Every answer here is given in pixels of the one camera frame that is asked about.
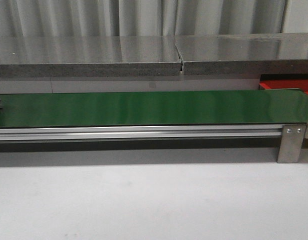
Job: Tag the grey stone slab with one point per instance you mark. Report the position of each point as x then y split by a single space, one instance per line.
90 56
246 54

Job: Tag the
== == ==
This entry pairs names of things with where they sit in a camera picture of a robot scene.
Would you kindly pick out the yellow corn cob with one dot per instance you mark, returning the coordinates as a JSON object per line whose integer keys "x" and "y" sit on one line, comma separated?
== == ==
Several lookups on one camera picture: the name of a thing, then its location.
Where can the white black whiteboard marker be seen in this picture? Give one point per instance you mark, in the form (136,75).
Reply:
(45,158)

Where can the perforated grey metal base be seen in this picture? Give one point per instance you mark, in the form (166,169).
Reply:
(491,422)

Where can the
== == ==
:: Your instructions ::
Within the material above, the line with "This entry pairs" opens the range and the line with "Would you kindly" closes it; reproduce that range word for word.

:: Written response ::
This entry pairs names of things with where they sit in a camera picture of a robot scene.
Would you kindly pick out the yellow corn cob with one dot per instance you mark, returning the coordinates as a JSON object per line whose integer keys "x" and "y" sit on one line, comma separated?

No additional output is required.